_Problem to work on_. Without including any pictures, retype exactly the lines from the top of the records through the line containing "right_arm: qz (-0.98", that final line included.

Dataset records
- - -

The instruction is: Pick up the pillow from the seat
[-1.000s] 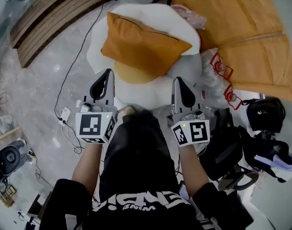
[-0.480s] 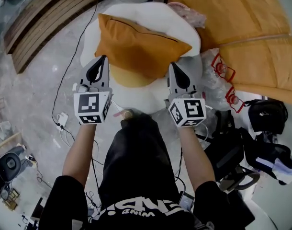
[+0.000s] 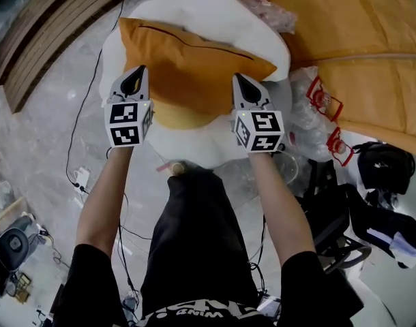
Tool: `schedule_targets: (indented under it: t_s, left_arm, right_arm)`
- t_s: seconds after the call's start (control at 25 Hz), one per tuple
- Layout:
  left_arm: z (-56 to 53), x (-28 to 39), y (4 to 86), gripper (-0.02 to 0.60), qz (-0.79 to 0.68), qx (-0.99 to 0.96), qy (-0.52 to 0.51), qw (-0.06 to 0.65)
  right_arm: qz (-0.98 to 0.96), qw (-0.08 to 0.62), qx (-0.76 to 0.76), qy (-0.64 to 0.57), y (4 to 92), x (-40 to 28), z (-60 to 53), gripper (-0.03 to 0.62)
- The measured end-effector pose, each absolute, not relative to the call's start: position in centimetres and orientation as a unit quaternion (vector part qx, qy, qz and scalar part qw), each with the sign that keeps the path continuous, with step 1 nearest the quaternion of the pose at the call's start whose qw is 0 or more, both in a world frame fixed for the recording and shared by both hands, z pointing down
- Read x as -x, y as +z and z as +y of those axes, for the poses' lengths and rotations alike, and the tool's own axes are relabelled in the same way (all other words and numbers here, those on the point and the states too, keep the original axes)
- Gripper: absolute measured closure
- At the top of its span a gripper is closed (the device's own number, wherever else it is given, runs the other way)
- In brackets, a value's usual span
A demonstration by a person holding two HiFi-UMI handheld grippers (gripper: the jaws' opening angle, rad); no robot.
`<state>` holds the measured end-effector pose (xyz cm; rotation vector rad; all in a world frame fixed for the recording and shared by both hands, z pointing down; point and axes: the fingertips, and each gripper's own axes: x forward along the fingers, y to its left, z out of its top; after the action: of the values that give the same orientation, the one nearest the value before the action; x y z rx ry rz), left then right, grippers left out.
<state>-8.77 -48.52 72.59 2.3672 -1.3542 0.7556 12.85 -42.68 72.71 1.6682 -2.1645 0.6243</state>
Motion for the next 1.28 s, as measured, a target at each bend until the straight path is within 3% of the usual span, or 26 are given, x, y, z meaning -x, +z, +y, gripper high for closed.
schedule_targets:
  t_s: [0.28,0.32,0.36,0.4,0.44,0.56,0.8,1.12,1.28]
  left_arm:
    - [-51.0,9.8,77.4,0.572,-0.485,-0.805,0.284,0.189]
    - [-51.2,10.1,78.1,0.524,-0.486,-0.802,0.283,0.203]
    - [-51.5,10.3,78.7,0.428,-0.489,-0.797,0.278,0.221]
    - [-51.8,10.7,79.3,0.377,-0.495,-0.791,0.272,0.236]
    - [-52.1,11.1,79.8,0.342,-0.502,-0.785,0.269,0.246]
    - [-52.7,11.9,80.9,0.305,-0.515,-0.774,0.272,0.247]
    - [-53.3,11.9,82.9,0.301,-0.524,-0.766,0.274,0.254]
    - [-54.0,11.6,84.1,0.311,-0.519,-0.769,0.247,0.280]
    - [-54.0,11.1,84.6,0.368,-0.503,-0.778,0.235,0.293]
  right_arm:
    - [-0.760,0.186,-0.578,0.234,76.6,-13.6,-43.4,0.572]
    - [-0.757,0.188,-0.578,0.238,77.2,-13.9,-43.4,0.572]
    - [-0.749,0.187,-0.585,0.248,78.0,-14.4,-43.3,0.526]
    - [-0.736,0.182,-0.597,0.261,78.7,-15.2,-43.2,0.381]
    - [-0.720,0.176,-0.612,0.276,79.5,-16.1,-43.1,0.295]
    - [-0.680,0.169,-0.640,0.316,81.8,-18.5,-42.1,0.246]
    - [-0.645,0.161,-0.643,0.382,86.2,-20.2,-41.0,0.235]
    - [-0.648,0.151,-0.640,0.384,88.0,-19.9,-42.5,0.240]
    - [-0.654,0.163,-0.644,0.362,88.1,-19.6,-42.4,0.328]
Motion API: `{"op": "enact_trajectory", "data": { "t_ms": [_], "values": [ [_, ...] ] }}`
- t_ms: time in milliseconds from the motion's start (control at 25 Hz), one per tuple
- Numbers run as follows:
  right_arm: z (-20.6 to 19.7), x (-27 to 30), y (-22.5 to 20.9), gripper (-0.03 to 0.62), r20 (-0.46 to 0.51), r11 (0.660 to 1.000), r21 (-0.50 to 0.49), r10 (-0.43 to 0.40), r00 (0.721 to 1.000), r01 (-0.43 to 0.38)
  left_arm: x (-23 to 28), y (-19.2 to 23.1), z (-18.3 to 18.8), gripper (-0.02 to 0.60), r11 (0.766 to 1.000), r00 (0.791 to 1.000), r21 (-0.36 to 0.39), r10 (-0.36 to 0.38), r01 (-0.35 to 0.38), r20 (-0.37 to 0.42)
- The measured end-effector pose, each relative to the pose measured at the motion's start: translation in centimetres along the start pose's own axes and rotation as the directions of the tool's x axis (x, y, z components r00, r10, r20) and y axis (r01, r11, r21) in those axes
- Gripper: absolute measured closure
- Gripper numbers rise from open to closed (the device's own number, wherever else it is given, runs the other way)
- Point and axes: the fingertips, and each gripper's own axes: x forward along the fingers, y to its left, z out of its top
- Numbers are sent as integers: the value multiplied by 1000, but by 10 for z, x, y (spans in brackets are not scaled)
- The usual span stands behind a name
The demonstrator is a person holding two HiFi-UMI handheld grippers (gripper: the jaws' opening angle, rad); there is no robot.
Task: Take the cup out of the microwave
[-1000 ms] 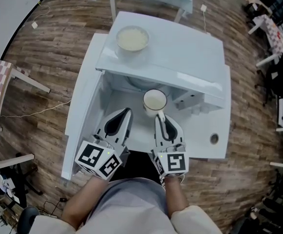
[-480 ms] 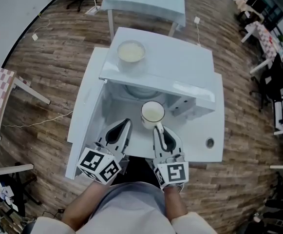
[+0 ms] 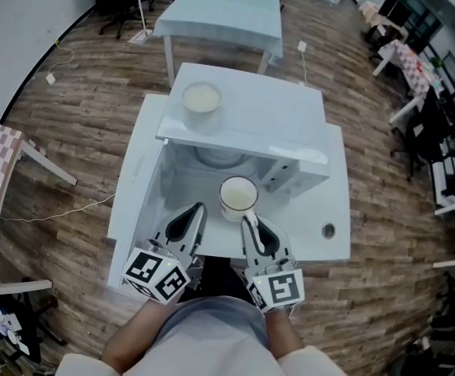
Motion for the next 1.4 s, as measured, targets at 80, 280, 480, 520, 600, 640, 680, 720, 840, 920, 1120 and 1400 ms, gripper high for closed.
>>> {"op": "enact_trajectory", "data": {
  "t_ms": [80,280,480,520,600,640,680,720,840,920,1120,1400],
  "values": [
    [7,-6,0,523,8,1000,1,-2,1000,2,-1,-4,5,567,1000,1000,0,-8,8,10],
    [23,-20,0,523,29,1000,3,-5,1000,5,-5,-13,14,568,999,999,9,-31,31,24],
    [41,-35,-3,523,54,1000,-15,-8,998,9,-7,-26,19,568,998,998,20,-57,56,28],
    [45,-37,-4,523,58,1000,-21,-6,998,7,-7,-29,21,568,998,998,22,-63,62,30],
    [50,-43,-6,523,62,1000,-24,-1,998,2,-7,-36,20,567,997,997,27,-72,71,26],
    [52,-47,-8,523,63,1000,-24,1,998,0,-7,-40,18,567,997,997,31,-75,74,21],
    [54,-51,-9,523,65,1000,-24,2,998,0,-8,-43,16,568,996,997,35,-78,77,16],
    [55,-54,-9,523,67,1000,-24,2,998,0,-8,-46,15,568,996,997,38,-81,81,11],
    [58,-60,-9,523,68,1000,-19,0,998,1,-10,-50,13,568,995,996,40,-93,92,3],
    [61,-63,-8,523,67,1000,-24,1,998,1,-10,-53,13,568,994,995,42,-99,99,0],
    [66,-70,-8,523,70,999,-34,5,998,-3,-9,-62,14,567,993,994,47,-113,113,0],
    [68,-74,-9,523,69,999,-32,4,998,-2,-9,-63,9,568,993,994,42,-108,108,-11]
  ]
}}
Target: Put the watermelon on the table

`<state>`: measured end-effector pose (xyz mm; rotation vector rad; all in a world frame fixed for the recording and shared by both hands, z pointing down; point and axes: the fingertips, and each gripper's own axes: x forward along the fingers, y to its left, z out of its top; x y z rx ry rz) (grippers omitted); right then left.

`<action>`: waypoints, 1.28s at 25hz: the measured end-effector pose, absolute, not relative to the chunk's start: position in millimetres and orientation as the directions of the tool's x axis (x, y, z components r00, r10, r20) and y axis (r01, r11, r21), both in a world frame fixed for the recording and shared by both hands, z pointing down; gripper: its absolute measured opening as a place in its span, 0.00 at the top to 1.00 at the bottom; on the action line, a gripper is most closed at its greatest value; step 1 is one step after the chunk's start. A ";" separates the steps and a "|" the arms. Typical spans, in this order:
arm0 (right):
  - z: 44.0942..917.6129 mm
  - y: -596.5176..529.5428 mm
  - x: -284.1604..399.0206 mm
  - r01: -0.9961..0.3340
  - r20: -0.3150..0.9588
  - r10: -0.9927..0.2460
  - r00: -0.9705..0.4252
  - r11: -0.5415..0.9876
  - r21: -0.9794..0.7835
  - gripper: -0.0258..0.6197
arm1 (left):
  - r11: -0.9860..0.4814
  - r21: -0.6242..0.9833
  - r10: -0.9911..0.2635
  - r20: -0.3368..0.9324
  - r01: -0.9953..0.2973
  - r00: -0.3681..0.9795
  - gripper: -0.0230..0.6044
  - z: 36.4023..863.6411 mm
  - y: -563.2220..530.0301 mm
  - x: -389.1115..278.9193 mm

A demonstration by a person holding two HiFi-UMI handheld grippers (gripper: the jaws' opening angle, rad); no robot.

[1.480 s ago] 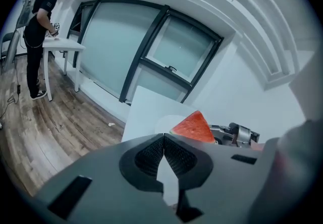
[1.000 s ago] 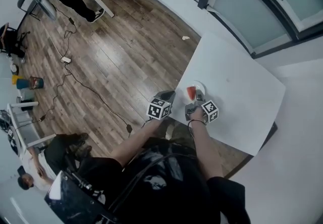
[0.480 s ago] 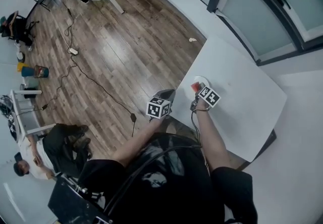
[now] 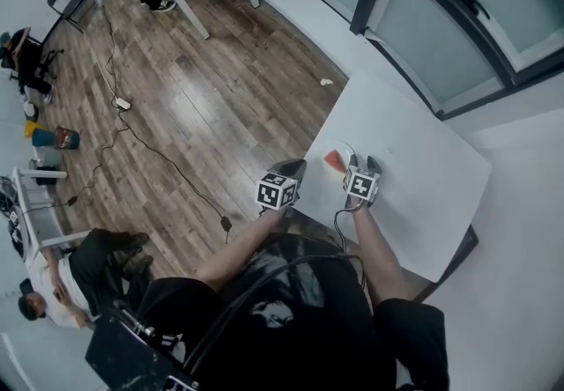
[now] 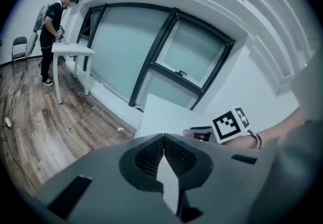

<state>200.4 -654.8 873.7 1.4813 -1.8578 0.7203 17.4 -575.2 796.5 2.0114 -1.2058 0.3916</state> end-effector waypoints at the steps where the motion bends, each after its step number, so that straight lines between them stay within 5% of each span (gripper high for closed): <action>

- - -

_Answer space_.
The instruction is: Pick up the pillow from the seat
[-1.000s] 
[-0.480s] 
[+0.000s] 
Tool: `schedule_targets: (indented under it: t_s, left_arm, right_arm)`
- t_s: seconds after the call's start (control at 25 Hz), one per tuple
- Layout:
  left_arm: z (-56 to 53), x (-28 to 39), y (4 to 86), gripper (-0.02 to 0.60), qz (-0.79 to 0.68), qx (-0.99 to 0.96), qy (-0.52 to 0.51), qw (-0.06 to 0.65)
  right_arm: qz (-0.98 to 0.96), qw (-0.08 to 0.62), qx (-0.76 to 0.76), qy (-0.64 to 0.57), y (4 to 92), x (-40 to 28), z (-60 to 53), gripper (-0.03 to 0.62)

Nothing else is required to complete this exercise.